▶
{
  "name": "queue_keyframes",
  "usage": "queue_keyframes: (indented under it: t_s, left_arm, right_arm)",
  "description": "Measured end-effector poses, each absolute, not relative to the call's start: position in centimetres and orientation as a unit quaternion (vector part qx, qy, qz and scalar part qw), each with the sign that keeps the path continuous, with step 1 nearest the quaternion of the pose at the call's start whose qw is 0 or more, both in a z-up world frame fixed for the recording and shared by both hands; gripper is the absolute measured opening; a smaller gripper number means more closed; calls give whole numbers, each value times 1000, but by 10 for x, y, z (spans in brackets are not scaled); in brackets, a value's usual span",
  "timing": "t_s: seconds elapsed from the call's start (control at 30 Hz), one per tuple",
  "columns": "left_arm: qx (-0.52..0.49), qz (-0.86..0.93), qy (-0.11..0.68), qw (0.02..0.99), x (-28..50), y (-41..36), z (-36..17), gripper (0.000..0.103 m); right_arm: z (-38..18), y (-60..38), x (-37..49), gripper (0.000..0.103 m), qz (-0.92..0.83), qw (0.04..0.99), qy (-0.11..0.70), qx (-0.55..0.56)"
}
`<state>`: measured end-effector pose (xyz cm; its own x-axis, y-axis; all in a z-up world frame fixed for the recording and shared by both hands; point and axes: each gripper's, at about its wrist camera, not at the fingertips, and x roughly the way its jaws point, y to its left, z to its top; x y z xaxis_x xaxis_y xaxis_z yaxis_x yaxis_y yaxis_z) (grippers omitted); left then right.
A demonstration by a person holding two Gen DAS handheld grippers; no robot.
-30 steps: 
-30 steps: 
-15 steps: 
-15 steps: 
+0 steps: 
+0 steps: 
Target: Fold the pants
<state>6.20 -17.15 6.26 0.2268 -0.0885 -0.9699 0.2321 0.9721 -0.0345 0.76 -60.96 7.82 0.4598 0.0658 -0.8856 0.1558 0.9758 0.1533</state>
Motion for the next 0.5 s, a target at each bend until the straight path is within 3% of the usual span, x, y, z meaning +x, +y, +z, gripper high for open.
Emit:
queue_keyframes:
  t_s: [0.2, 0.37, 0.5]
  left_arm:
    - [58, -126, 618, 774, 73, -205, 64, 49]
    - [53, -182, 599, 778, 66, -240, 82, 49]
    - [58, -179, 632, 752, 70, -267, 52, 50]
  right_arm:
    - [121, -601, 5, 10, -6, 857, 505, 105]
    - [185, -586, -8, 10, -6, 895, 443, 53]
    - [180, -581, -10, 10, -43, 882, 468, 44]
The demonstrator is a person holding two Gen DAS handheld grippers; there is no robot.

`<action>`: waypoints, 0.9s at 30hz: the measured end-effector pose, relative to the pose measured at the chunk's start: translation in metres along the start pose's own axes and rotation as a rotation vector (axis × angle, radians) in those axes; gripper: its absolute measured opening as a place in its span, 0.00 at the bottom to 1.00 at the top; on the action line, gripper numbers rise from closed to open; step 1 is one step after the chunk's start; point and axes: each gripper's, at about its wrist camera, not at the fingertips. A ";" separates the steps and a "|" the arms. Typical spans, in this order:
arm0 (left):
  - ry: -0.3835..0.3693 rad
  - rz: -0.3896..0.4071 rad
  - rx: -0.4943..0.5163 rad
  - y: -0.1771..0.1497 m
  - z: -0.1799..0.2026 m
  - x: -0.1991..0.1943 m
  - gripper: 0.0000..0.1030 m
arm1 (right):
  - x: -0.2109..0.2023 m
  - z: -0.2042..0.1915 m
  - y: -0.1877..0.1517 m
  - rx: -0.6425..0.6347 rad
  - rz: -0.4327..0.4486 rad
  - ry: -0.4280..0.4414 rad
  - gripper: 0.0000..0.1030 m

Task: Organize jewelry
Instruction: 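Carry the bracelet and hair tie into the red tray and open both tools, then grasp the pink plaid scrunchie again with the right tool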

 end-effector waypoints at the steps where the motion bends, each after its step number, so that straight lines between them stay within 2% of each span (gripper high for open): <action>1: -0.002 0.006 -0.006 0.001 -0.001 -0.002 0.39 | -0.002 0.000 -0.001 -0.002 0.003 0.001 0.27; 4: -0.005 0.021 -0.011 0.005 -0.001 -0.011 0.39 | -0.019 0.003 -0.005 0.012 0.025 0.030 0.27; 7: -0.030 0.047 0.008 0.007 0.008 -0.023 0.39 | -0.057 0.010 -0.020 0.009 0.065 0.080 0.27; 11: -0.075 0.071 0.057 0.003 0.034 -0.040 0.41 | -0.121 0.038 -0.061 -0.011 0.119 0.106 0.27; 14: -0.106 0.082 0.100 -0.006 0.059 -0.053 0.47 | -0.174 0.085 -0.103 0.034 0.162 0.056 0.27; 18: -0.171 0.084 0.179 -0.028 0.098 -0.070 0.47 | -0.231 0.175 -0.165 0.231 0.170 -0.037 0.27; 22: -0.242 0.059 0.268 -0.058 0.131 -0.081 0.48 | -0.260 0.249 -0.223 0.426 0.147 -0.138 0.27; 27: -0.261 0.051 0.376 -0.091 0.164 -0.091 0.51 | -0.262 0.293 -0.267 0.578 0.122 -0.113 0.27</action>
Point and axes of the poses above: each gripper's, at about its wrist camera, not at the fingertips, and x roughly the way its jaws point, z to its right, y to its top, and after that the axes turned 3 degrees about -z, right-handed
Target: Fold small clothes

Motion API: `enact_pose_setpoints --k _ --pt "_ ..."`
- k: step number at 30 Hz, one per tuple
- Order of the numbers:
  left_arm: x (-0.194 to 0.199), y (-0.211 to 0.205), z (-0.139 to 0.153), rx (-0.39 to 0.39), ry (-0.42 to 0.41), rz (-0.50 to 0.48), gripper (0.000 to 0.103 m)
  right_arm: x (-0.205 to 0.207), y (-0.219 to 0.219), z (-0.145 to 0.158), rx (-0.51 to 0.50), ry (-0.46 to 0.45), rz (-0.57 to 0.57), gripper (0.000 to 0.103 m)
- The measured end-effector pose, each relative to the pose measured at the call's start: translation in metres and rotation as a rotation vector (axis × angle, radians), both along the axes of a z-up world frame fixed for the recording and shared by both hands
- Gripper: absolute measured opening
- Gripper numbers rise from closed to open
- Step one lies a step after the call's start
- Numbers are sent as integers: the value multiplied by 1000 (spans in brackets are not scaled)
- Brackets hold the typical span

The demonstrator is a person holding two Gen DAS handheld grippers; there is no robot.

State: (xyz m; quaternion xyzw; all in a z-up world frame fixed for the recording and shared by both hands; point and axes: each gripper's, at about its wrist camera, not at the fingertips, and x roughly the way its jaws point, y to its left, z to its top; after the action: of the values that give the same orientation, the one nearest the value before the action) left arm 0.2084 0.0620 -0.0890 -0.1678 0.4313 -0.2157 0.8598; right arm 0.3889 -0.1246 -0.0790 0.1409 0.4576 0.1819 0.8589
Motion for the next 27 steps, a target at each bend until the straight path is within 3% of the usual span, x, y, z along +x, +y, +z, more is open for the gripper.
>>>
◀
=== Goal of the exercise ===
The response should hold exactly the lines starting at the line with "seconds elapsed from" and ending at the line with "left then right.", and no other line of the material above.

=== Result of the exercise ===
  "timing": "t_s: seconds elapsed from the call's start (control at 30 Hz), one per tuple",
  "columns": "left_arm: qx (-0.52..0.49), qz (-0.86..0.93), qy (-0.11..0.68), qw (0.02..0.99), x (-28..50), y (-41..36), z (-36..17), gripper (0.000..0.103 m); right_arm: z (-38..18), y (-60..38), x (-37..49), gripper (0.000..0.103 m), qz (-0.92..0.83), qw (0.04..0.99), qy (-0.11..0.70), qx (-0.55..0.56)"
}
`<state>`: measured end-effector pose (xyz cm; its own x-axis, y-axis; all in a z-up world frame fixed for the recording and shared by both hands; point and axes: each gripper's, at about its wrist camera, not at the fingertips, and x roughly the way its jaws point, y to its left, z to its top; x y z xaxis_x xaxis_y xaxis_z yaxis_x yaxis_y yaxis_z) (grippers omitted); left then right.

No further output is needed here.